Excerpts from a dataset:
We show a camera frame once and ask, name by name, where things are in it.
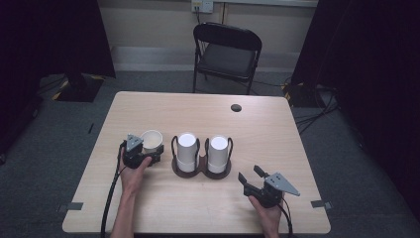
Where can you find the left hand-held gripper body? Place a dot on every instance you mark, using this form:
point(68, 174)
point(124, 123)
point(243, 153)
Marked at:
point(134, 153)

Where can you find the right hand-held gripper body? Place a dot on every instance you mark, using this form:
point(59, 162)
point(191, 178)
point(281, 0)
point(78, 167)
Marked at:
point(274, 190)

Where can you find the single white paper cup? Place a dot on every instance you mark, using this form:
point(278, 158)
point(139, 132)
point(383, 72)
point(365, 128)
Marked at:
point(152, 140)

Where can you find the stack of white paper cups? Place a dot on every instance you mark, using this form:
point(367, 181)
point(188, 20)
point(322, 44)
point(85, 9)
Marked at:
point(187, 152)
point(218, 153)

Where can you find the dark brown cup holder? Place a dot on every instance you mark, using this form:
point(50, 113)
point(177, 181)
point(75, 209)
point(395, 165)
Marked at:
point(202, 172)

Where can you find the person's left hand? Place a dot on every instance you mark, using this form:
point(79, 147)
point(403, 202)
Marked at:
point(132, 178)

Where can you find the person's right hand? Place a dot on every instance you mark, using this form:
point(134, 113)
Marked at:
point(270, 216)

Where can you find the grey tape strip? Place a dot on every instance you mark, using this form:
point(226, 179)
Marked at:
point(322, 204)
point(71, 207)

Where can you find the black table grommet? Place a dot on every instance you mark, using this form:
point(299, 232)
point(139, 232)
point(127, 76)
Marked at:
point(236, 107)

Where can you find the black stand base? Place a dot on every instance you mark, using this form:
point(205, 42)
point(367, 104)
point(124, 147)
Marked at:
point(300, 94)
point(79, 87)

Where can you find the black folding chair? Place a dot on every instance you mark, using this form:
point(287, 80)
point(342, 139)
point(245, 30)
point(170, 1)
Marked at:
point(226, 59)

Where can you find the dark curtain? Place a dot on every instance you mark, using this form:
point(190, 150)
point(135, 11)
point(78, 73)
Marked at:
point(49, 49)
point(373, 82)

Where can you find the white wall socket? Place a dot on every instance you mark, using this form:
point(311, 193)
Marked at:
point(202, 6)

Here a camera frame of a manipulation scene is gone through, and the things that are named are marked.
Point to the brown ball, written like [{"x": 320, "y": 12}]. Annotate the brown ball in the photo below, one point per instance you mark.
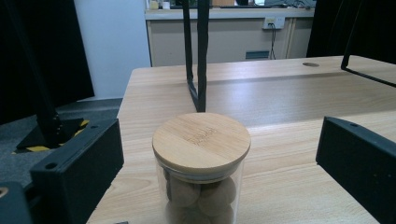
[
  {"x": 217, "y": 196},
  {"x": 179, "y": 216},
  {"x": 224, "y": 217},
  {"x": 184, "y": 193}
]

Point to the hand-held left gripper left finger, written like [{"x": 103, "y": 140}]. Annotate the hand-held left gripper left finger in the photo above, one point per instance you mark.
[{"x": 77, "y": 168}]

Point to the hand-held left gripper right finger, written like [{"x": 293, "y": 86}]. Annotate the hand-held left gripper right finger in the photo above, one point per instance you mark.
[{"x": 361, "y": 161}]

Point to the black curtain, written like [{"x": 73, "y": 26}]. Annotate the black curtain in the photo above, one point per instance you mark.
[
  {"x": 373, "y": 28},
  {"x": 62, "y": 46}
]

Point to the grey vent grille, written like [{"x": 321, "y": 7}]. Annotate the grey vent grille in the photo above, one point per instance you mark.
[{"x": 257, "y": 54}]

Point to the black metal frame stand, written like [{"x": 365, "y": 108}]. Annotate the black metal frame stand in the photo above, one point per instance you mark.
[
  {"x": 202, "y": 56},
  {"x": 346, "y": 59}
]

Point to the black stand with striped base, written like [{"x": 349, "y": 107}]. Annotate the black stand with striped base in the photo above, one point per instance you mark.
[{"x": 46, "y": 118}]

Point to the white wall socket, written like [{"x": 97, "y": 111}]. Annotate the white wall socket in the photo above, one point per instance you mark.
[{"x": 274, "y": 22}]

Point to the round bamboo jar lid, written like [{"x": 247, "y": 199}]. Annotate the round bamboo jar lid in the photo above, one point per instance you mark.
[{"x": 200, "y": 143}]

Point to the clear glass jar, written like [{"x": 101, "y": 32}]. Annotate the clear glass jar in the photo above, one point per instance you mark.
[{"x": 239, "y": 186}]

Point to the beige counter cabinet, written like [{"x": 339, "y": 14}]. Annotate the beige counter cabinet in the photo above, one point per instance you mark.
[{"x": 230, "y": 40}]

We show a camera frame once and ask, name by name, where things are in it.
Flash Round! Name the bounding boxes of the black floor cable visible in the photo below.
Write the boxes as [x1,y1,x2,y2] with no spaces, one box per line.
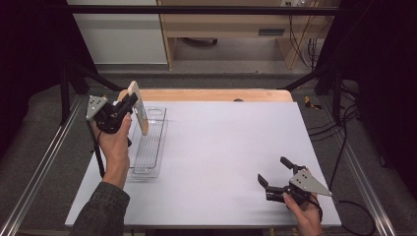
[308,82,378,236]

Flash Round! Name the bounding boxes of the black curtain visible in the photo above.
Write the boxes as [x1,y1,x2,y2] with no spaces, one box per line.
[314,0,417,201]
[0,0,96,161]

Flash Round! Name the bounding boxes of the black horizontal frame bar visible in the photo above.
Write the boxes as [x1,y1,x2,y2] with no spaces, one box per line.
[65,4,339,16]

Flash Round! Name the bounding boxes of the wooden table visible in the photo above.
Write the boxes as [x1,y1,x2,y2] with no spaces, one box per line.
[117,88,294,103]

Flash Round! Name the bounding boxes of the white cabinet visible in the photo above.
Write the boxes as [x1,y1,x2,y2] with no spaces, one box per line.
[66,0,168,65]

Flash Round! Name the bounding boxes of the light wooden desk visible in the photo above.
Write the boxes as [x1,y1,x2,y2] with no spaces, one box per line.
[156,0,339,71]

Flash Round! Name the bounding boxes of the black metal stand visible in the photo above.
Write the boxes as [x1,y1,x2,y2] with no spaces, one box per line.
[280,60,344,124]
[59,60,126,126]

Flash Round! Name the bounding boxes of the aluminium rail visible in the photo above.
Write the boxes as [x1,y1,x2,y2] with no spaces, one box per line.
[318,97,398,236]
[0,94,84,236]

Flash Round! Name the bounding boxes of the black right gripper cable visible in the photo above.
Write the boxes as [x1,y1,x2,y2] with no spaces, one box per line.
[308,193,325,222]

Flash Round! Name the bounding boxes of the hanging black cables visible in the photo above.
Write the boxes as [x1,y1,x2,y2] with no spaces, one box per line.
[287,1,328,71]

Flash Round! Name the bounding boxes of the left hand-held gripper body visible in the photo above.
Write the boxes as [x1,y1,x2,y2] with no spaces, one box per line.
[86,94,134,135]

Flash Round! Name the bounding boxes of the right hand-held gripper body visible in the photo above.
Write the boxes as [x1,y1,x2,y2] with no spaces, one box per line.
[266,164,332,208]

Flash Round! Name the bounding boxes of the person's right hand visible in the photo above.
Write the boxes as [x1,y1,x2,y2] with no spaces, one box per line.
[282,192,325,236]

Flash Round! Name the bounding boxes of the person's left hand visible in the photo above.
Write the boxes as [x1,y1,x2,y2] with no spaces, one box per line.
[92,113,133,172]

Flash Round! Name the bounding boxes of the clear plastic packaging box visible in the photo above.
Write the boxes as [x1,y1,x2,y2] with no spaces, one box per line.
[127,105,169,181]

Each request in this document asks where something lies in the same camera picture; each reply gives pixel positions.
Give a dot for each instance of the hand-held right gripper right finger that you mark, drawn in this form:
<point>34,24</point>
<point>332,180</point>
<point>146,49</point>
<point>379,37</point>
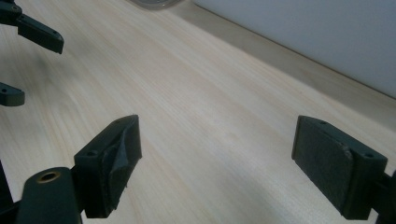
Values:
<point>336,165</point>

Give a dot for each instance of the translucent brown plastic lid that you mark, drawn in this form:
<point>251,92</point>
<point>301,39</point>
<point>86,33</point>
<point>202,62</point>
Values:
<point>154,3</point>

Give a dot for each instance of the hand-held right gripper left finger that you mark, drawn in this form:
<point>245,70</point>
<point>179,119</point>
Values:
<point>106,165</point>

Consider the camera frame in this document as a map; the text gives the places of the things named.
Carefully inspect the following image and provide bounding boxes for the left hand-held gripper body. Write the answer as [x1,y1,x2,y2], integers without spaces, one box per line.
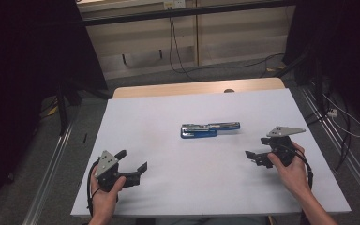
[93,150,121,193]

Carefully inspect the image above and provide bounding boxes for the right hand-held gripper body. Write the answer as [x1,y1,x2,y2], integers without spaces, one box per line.
[265,126,308,167]

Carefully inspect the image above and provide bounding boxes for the blue stapler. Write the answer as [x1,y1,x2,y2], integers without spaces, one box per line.
[180,121,241,140]

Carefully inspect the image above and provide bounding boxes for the person's right hand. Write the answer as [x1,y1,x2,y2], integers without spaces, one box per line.
[266,141,313,201]

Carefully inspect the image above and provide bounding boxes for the person's left hand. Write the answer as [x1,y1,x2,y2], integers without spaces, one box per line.
[88,172,127,224]

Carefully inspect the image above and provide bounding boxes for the white table cover sheet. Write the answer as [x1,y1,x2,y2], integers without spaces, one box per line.
[69,88,353,218]

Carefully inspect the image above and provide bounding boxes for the black metal stand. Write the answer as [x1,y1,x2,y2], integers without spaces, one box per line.
[273,46,329,126]
[54,79,112,137]

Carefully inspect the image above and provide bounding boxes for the black curtain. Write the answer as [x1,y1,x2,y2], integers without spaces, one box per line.
[0,0,109,214]
[282,0,360,132]

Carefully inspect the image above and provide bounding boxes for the black metal bar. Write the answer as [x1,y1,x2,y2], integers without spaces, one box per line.
[81,0,296,27]

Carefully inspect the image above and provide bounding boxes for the left hand-held gripper black cable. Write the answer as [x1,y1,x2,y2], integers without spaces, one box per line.
[86,158,101,217]

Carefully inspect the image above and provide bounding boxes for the hand-held gripper black cable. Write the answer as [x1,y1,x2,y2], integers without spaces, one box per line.
[86,158,101,217]
[277,144,314,191]

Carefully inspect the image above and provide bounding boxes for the right hand-held gripper black cable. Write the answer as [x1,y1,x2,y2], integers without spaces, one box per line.
[277,144,314,191]

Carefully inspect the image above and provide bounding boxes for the aluminium floor rail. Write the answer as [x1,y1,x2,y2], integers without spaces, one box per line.
[22,121,74,225]
[299,87,360,214]

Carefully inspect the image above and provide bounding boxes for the black floor cables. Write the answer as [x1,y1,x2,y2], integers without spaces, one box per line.
[304,102,353,173]

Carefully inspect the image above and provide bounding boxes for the white cable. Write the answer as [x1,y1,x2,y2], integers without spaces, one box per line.
[322,93,360,139]

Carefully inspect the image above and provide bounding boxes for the black power cable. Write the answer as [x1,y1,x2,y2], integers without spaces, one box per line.
[168,7,286,82]

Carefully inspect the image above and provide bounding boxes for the white wall socket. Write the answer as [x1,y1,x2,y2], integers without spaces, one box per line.
[163,0,187,10]

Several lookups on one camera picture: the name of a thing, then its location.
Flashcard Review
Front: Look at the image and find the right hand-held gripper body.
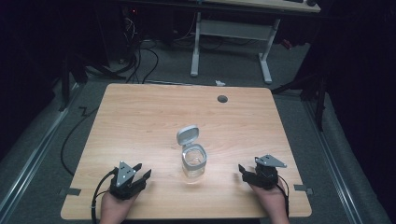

### Work instruction
All lines above between those holding "point(188, 20)" and "point(395, 165)", inclusive, must be set down unchanged, and no other line may be included.

### Answer to this problem
point(188, 20)
point(322, 44)
point(85, 9)
Marked at:
point(187, 152)
point(218, 153)

Where can you find the dark brown cup holder? Place a dot on every instance you mark, using this form:
point(50, 113)
point(177, 181)
point(75, 209)
point(395, 165)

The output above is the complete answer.